Instructions for the task:
Everything from the line holding "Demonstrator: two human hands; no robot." through the last line of the listing needs to be repeated exactly, with no other lines.

● ● ● ● ● ● ●

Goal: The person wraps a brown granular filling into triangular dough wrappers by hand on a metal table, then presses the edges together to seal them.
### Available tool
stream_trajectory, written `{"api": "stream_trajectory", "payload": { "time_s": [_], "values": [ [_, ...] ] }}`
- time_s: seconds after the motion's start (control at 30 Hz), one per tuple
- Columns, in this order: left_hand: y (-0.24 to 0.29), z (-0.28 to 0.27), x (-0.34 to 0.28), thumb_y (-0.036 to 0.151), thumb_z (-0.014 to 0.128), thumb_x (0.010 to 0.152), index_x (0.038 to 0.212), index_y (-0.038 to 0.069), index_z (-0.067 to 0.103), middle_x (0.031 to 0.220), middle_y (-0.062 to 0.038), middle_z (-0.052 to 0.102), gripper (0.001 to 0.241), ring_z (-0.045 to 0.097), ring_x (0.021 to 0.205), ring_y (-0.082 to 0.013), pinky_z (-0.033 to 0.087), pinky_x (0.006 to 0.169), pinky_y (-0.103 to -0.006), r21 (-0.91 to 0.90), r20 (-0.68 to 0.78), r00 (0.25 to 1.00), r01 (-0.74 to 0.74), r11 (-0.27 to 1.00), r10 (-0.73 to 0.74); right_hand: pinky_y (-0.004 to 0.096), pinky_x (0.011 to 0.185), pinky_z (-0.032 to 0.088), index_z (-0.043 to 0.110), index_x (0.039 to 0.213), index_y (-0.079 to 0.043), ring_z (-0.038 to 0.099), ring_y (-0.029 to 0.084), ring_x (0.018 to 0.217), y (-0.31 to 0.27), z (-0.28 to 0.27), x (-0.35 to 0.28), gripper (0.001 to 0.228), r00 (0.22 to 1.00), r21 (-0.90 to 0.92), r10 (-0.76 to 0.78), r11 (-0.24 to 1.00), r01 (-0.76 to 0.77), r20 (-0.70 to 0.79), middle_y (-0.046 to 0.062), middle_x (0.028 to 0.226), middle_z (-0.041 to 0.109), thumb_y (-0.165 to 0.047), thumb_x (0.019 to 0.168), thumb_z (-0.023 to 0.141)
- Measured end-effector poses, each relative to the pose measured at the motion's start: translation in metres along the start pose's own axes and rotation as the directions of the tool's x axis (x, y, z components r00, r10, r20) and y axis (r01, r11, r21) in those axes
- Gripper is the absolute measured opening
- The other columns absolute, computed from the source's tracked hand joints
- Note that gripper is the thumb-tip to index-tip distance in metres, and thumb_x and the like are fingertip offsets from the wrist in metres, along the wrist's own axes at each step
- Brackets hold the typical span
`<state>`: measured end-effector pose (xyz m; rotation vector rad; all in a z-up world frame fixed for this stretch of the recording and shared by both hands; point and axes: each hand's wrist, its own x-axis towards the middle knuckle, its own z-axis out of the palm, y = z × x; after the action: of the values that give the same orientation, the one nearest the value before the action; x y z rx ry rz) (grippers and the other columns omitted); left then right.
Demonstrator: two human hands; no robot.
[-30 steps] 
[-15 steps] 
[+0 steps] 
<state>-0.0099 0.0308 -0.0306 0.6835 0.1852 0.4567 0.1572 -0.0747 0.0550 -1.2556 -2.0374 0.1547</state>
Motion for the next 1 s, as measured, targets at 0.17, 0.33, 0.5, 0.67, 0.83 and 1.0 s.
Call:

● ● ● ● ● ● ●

Exercise result:
Demonstrator: two human hands; no robot.
[-30 steps] 
[-15 steps] 
[+0 steps] 
<state>-0.0099 0.0308 -0.0306 0.6835 0.1852 0.4567 0.1572 -0.0747 0.0550 -1.2556 -2.0374 0.1547</state>
Motion for the next 1 s, as measured, targets at 0.17, 0.33, 0.5, 0.67, 0.83 and 1.0 s.
Call:

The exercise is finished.